Paul Reichmann: The world-class developer behind London’s new City
Paul Reichmann was personally frugal. “You’d be lucky to be offered anything more than orange juice,” says one property consultant of the founding father of London’s Canary Wharf, who died last Friday, aged 83. “Most of the time it was a glass of water, then out you go.”
But the Vienna-born developer, who had built up Olympia & York into America’s biggest property company by the mid-1980s, was anything but frugal when it came to preparing the ground for today’s second City of London of 100,000 folk.
No UK developers would go near the benighted London Docklands ground. They took their cue from the City Corporation, which seethed with scepticism over these parvenu foreigners spending huge sums on trying to compete with the Square Mile.

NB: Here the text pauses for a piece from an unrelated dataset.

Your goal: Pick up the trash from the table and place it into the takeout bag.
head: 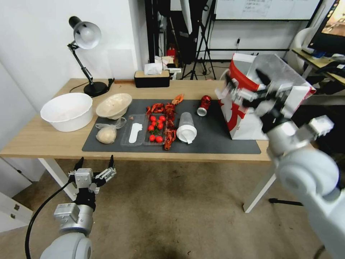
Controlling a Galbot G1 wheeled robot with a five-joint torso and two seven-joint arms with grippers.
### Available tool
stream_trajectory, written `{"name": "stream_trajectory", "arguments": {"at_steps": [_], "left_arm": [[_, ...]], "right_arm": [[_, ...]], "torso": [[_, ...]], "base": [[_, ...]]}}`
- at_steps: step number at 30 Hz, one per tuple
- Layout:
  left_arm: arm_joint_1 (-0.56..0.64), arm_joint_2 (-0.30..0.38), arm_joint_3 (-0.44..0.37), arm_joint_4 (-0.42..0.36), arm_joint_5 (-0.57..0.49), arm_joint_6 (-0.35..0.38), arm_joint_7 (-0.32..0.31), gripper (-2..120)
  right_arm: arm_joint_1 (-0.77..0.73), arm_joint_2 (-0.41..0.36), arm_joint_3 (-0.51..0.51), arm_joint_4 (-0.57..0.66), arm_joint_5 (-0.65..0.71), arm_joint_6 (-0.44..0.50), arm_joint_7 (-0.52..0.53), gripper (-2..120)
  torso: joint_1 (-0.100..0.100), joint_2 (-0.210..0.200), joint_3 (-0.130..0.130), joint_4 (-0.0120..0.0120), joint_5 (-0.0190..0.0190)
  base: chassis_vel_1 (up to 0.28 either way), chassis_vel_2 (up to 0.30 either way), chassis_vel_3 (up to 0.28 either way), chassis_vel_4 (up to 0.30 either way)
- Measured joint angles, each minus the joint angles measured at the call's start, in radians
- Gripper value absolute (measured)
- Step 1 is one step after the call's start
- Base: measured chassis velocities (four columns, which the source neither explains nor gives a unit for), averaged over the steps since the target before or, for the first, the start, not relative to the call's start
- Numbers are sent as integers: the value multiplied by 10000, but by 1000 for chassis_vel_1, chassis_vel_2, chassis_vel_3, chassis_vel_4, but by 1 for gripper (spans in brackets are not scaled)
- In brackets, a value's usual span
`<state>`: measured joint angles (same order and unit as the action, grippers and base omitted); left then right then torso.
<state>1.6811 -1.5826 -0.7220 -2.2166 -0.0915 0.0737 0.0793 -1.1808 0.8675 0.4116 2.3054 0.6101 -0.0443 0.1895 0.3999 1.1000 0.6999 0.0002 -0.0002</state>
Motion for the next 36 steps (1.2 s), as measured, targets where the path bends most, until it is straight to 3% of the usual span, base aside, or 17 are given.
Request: {"name": "stream_trajectory", "arguments": {"at_steps": [7, 17, 36], "left_arm": [[11, 46, -44, 22, -44, -29, -6, 100], [-60, 149, -82, 250, -189, -38, -15, 100], [-154, 197, -78, 404, -217, -85, -14, 100]], "right_arm": [[-1459, 618, -144, 60, -1586, 552, 194, 100], [-4001, 2057, -631, -419, -4165, 1797, 1672, 100], [-4558, 2491, -1258, -2066, -4134, 2239, 2426, 100]], "torso": [[0, 0, 0, -1, 0], [-1, -1, 0, -3, 1], [0, -1, 1, -1, 1]], "base": [[0, 0, 0, 0], [0, 0, 0, 0], [0, 0, 0, 0]]}}
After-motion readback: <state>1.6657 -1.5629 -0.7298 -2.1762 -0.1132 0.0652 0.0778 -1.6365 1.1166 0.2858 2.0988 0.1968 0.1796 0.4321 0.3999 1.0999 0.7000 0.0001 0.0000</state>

Mr Reichmann and his brother Albert were a sort of 1980s property equivalent of the Qatari royal family today – rich beyond imagining, discreet to the point of secrecy but regarded as men of honour.
The brothers brought to London world-class rather than UK-class development standards. Laying granite instead of concrete kerbs may sound trivial, but it set the tone – as did Reichmann’s employment of Caesar Pelli to build the first tower. Such was the awe in which he was held, Building Design Partnership put dozens of staff to work in the late Eighties, drawing up plans for the shopping centre at Canary Wharf on the strength of a single letter from Mr Reichmann.

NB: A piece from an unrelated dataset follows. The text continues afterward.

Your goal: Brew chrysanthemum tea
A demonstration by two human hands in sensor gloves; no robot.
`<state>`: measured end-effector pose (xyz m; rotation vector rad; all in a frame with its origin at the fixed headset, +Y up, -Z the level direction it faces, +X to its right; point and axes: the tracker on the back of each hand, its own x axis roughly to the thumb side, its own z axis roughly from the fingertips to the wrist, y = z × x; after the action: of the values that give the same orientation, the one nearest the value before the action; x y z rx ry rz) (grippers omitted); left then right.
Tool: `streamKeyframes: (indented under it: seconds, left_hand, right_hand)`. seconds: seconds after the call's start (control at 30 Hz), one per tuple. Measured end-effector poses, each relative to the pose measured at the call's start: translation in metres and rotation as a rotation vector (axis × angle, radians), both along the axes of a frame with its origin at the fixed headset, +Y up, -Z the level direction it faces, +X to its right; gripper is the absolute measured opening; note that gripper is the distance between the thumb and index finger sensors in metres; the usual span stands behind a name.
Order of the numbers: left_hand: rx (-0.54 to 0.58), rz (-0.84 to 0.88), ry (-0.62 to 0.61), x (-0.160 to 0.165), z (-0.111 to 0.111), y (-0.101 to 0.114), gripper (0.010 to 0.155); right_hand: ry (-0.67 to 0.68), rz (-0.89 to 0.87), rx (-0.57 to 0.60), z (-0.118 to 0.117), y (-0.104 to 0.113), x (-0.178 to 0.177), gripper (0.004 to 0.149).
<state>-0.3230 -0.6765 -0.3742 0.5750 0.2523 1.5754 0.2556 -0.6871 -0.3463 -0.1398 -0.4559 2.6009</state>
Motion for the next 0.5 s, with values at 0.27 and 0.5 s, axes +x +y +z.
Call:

He also took some terrible risks. O&Y spent £2bn on infrastructure between 1988 and 1992 before going bust. “We practically put the services in for the whole of the Isle of Dogs” says the Canary Wharf boss Sir George Iacobescu. “The first wave of development was forced; something we decided to do to create critical mass.” Mr Reichmann came back to Canary Wharf in the mid-Nineties after assembling a new group of investors.
“Although Paul’s day-to-day involvement with Canary Wharf Group effectively ceased in 2004, this ethos of pride in our work has remained at the core of the company,” he says.
Peter Bill is the author of ‘Planet Property’.